The only possible option is equidistant to a _small_ number of nodes,
and if that is a reality, then we should look at that. So far however
it's purely been a hypothetical device.

> > We can be stricter if the device does have a nearer node, but we can not
> > deny that a device does not have a node numa preference or node affinity,
> > which also means the control or data buffer can be allocated at the node where
> > the process is running.
> > 
> > As you has proposed, making it -2 and have dev_to_node() warn if the device does
> > have a nearer node and not set by the fw is a way to be stricter.

Because it is 100% guaranteed (we have proof) that BIOS is shit and
doesn't set node affinity for devices that really should have it.

So we're trading a hypothetical shared device vs not reporting actual
BIOS bugs. That's no contest.

Worse, we have virtual devices that have clear node affinity without it
set.

So we're growing shit, allowing bugs, and what do we get in return? Warm
fuzzies is not it.

> > Any better suggestion to move this forward?
> 
> FWIW (since this is in my inbox), it sounds like the fundamental issue is
> that NUMA_NO_NODE is conflated for at least two different purposes, so
> trying to sort that out would be a good first step. AFAICS we have genuine
> "don't care" cases like alloc_pages_node(), where if the producer says it
> doesn't matter then the consumer is free to make its own judgement on what
> to do, and fundamentally different "we expect this thing to have an affinity
> but it doesn't, so we can't say what's appropriate" cases which could really
> do with some separate indicator like "NUMA_INVALID_NODE".

It can possible be a 3 state:

 - UNKNON; overridden by parent/bus/etc..
   ERROR when still UNKNOWN on register.

 - INVALID; ERROR on devm usage.
   for virtual devices / pure sysfs nodes

 - NO_NODE; may only be set on virtual devices (we can check against PCI
   bus etc..) when there really is no better option.

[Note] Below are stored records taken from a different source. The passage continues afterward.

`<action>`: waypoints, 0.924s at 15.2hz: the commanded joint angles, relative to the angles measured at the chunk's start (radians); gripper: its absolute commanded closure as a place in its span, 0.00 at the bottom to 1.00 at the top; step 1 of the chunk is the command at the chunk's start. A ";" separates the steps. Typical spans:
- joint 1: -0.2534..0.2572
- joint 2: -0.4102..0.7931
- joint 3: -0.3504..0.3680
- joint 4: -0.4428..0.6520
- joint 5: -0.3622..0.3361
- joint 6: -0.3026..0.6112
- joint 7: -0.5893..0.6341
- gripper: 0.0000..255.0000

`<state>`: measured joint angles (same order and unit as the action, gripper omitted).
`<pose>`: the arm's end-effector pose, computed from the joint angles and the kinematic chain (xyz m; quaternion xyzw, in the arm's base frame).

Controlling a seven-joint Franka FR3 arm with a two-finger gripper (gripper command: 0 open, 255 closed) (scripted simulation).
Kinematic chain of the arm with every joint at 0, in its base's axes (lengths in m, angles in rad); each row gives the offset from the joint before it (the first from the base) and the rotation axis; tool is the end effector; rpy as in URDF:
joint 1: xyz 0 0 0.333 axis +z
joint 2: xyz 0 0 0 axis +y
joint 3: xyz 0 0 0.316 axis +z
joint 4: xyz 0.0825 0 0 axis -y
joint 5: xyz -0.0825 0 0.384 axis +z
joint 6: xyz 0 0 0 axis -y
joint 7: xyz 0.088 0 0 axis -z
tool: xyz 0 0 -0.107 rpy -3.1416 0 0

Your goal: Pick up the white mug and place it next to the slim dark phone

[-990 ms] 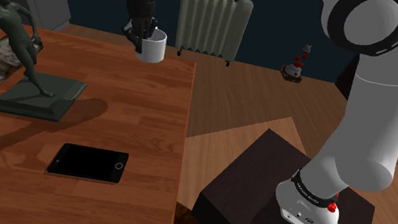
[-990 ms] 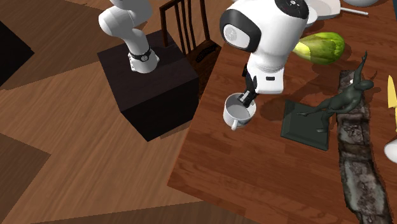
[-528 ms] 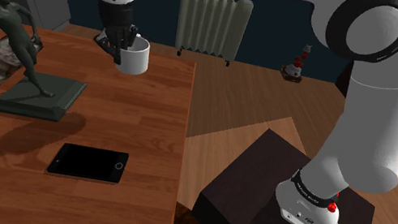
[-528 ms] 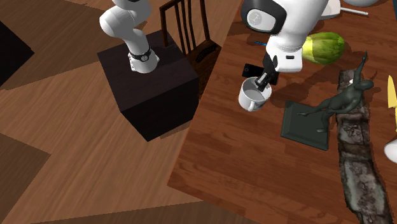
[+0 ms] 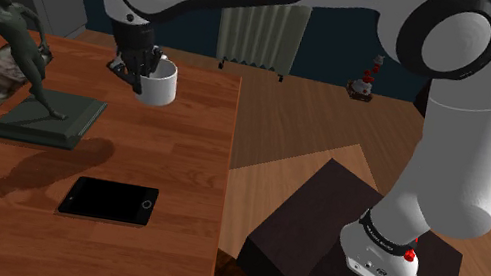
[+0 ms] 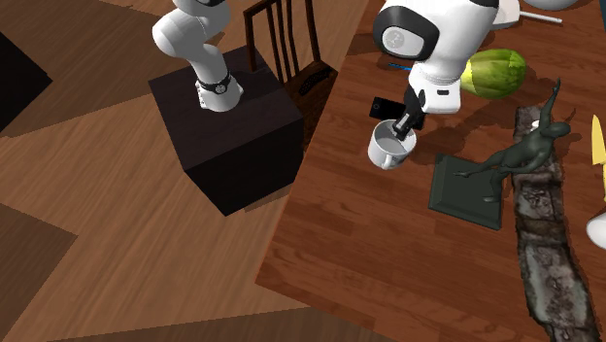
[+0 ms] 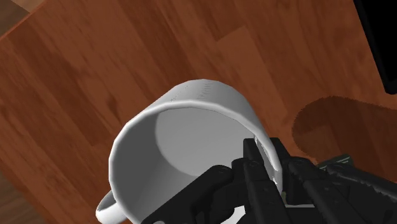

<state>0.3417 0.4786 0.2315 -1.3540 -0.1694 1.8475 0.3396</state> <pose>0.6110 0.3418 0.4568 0.9916 0.1251 0.0251 0.0200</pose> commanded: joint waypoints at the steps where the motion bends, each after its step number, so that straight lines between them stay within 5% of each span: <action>1: -0.002 0.002 -0.001 -0.026 -0.001 0.028 0.002 1.00; 14: -0.005 0.040 -0.008 -0.143 -0.017 0.182 0.020 1.00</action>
<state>0.3377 0.5141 0.2241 -1.4902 -0.1844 2.0172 0.3587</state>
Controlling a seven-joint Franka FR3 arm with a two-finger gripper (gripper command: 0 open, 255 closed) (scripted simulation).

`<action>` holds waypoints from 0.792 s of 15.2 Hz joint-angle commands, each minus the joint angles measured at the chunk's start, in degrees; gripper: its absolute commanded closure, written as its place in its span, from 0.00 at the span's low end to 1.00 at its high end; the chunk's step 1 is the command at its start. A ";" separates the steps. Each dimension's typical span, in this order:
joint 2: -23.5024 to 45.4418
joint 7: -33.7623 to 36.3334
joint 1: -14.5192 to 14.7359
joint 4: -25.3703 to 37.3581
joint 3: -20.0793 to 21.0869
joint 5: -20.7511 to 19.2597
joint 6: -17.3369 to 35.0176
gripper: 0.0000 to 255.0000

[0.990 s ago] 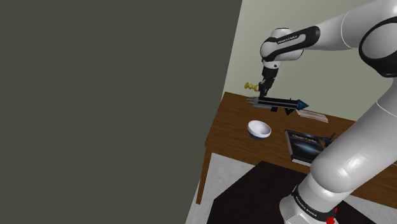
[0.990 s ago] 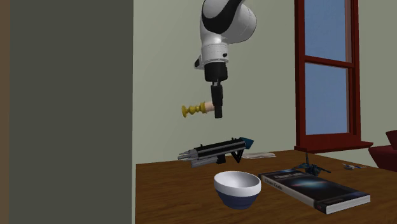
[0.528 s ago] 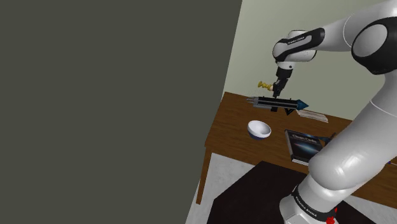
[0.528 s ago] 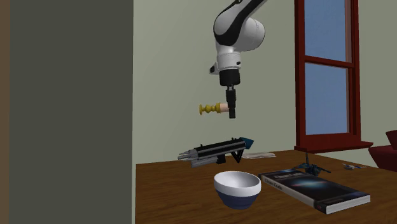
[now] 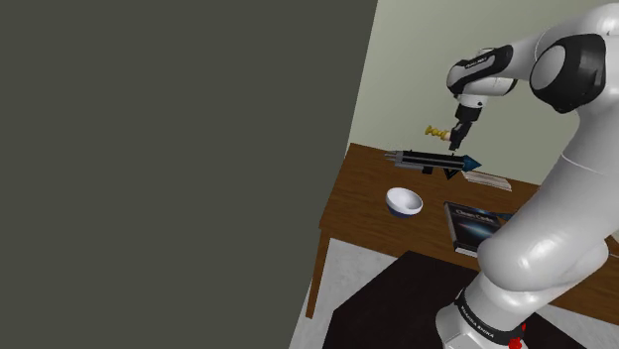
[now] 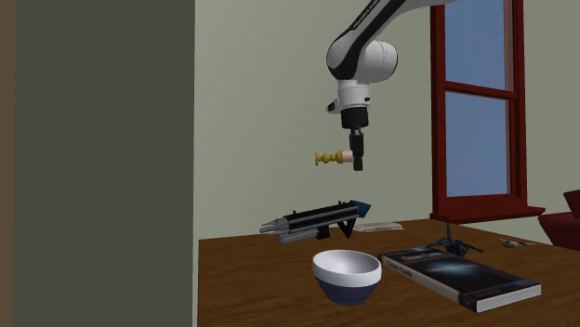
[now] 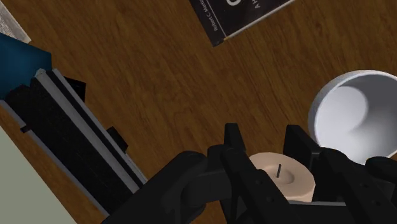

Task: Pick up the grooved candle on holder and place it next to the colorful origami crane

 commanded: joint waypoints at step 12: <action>18.55 -19.85 -14.54 22.03 -3.90 10.66 -5.39 1.00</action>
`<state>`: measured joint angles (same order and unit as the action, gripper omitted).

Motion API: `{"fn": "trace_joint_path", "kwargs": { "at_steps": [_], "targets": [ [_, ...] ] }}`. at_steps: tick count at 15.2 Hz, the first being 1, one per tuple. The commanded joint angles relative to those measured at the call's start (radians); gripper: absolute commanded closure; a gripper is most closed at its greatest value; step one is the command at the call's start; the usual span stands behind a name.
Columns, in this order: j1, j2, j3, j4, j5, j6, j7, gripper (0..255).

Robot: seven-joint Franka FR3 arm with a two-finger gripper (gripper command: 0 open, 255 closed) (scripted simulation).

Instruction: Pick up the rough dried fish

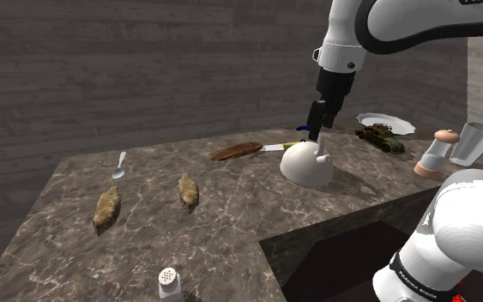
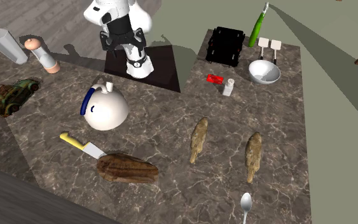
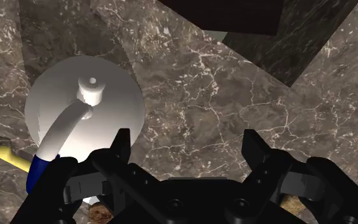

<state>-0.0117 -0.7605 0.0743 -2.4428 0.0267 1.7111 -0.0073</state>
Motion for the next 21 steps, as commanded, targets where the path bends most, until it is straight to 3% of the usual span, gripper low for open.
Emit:
{"fn": "trace_joint_path", "kwargs": {
  "at_steps": [1, 11, 21],
  "targets": [
    [0.0, 0.0, 0.0, 0.0, 0.0, 0.0, 0.0, 0],
    [0.022, 0.333, 0.126, 0.102, 0.09, 0.21, 0.194, 0],
    [0.038, 0.715, 0.216, 0.333, 0.085, 0.351, 0.386, 0]
  ]
}}
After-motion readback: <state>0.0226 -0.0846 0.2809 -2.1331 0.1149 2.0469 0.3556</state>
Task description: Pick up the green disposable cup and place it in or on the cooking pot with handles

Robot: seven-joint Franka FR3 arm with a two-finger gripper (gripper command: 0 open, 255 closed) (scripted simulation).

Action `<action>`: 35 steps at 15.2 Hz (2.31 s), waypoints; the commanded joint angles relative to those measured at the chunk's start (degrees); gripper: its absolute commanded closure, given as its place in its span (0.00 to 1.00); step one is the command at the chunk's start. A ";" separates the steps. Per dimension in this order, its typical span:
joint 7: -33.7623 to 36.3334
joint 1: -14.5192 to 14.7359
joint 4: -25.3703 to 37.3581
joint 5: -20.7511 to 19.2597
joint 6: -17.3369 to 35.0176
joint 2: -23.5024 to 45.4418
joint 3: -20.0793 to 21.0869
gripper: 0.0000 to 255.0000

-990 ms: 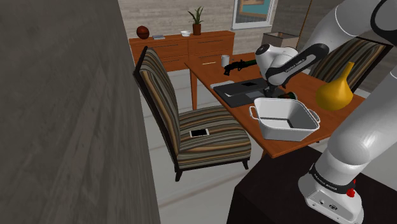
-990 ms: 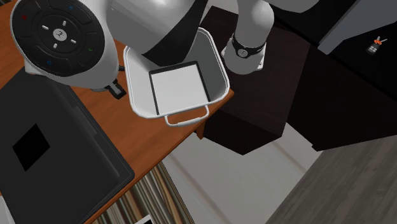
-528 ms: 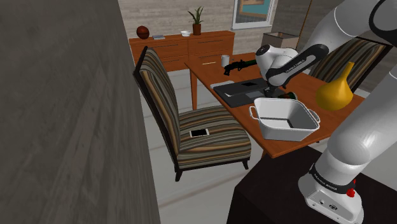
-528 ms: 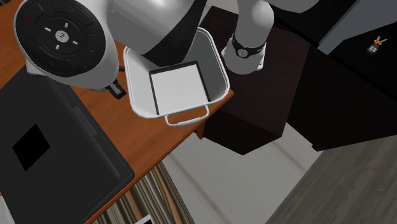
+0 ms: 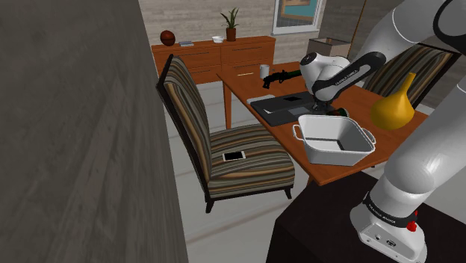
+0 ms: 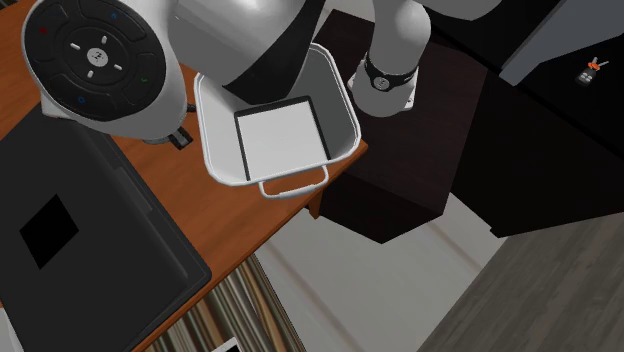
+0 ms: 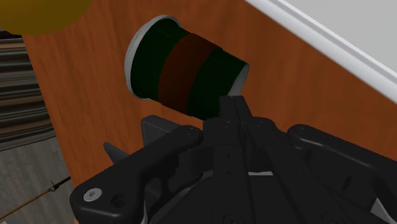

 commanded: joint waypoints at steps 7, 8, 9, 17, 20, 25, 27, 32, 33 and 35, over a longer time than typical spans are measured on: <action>-16.81 -2.74 5.22 18.07 1.21 -0.41 -6.02 0.00; -22.47 -3.58 7.46 24.52 0.52 0.34 -8.08 0.00; -28.04 -4.35 9.97 31.05 -0.75 1.54 -10.25 0.00; -59.22 -20.52 35.07 73.49 -26.31 22.98 -18.58 0.00; -59.47 -20.22 33.03 73.87 -24.14 23.07 -18.09 0.00; -60.01 -19.61 30.19 74.70 -20.95 23.49 -17.57 0.00; -60.00 -19.61 30.18 74.70 -20.95 23.49 -17.57 0.00; -60.00 -19.61 30.19 74.70 -20.96 23.48 -17.57 0.00; -60.00 -19.61 30.19 74.70 -20.96 23.48 -17.57 1.00; -60.00 -19.61 30.19 74.70 -20.96 23.48 -17.57 1.00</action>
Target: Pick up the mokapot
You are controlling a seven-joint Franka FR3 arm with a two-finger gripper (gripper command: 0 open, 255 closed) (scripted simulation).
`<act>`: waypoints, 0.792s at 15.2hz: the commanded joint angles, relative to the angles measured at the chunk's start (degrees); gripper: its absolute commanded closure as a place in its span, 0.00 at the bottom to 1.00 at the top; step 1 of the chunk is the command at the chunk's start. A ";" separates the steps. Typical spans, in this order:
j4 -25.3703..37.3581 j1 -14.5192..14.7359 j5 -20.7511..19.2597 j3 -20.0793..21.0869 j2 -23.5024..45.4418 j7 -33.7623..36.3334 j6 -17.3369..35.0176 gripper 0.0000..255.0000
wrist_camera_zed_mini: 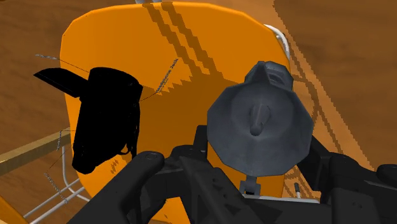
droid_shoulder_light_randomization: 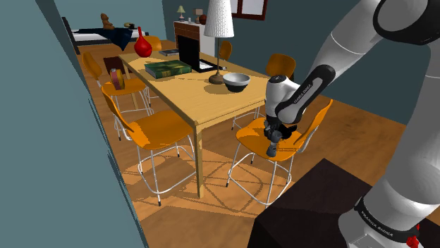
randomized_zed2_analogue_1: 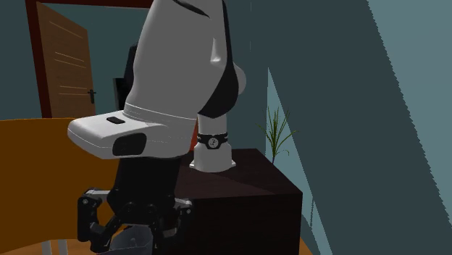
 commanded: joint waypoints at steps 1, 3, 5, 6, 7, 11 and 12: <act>0.02 -0.02 -0.05 -0.06 0.10 0.05 0.02 1.00; -0.24 -0.28 0.99 0.41 -1.49 -1.05 -1.24 1.00; -0.43 -0.49 2.03 0.83 -3.05 -2.13 -2.53 1.00; -0.51 -0.58 2.54 1.02 -3.81 -2.66 -3.18 1.00; -0.57 -0.66 3.05 1.21 -4.57 -3.19 -3.84 1.00; -0.67 -0.85 5.01 1.80 -7.51 -5.22 -6.52 1.00; -0.65 -0.88 5.48 1.93 -8.22 -5.71 -7.20 1.00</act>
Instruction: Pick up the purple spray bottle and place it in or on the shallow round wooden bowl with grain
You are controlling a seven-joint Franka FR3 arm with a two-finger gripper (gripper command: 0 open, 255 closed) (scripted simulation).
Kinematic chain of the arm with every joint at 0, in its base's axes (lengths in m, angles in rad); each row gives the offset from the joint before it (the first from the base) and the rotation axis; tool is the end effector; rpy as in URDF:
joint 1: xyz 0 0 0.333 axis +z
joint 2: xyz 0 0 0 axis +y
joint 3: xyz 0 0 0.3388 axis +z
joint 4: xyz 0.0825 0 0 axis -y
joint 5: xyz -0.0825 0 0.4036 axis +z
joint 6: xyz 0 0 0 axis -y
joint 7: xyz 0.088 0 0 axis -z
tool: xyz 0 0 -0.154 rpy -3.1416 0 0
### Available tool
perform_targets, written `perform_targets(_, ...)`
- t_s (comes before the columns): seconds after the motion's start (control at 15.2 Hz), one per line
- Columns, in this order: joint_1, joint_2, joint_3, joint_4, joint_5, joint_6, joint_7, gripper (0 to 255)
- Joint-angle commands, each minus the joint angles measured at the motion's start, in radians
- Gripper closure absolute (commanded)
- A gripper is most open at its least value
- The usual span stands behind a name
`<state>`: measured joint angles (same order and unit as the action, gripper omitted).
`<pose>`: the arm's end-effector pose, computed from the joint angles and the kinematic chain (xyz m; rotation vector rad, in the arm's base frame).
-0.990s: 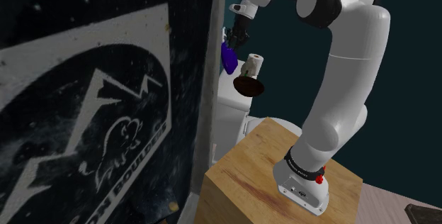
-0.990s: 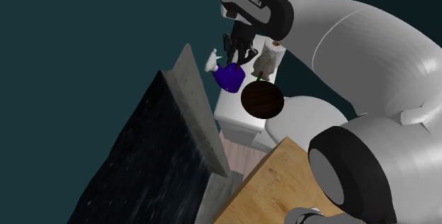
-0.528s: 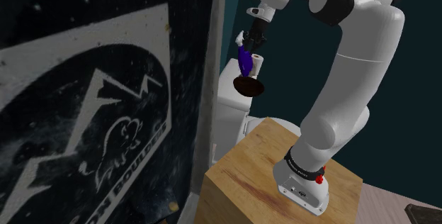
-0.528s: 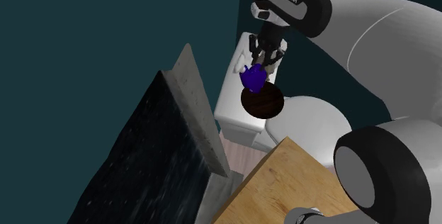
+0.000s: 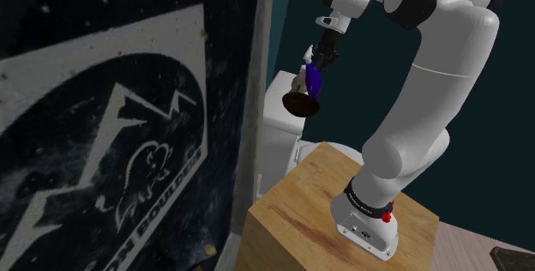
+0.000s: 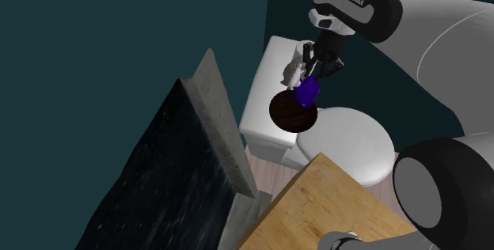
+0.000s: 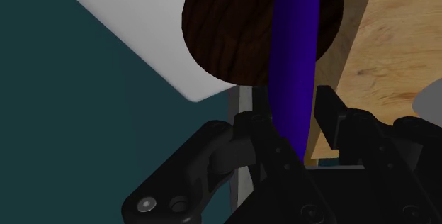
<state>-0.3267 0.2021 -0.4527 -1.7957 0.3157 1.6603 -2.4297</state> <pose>0.4543 -0.3707 0.3958 -1.9988 -1.9886 -0.3271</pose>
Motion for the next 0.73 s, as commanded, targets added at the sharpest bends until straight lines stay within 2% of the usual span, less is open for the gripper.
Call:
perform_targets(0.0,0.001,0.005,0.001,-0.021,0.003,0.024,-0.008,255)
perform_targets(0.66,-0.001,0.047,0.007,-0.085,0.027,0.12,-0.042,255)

But I only want to see the NO_NODE crap at the end, after all other
possible avenues have been done.

> The tricky part is then bestowed on the producers to decide whether they can
> downgrade "invalid" to "don't care". You can technically build 'a device'
> whose internal logic is distributed between nodes and thus appears to have
> equal affinity - interrupt controllers, for example, may have per-CPU or
> per-node interfaces that end up looking like that - so although it's
> unlikely it's not outright nonsensical.

I'm thinking we should/do create per cpu/node devices for such
distributed stuff. For instance, we create per-cpu clockevent devices
(where appropriate).

> Similarly a 'device' that's actually emulated behind a firmware call
> interface may well effectively have no real affinity.

Emulated devices are typically slow as heck and should be avoided if at
all possible. I don't see NUMA affinity being important for them.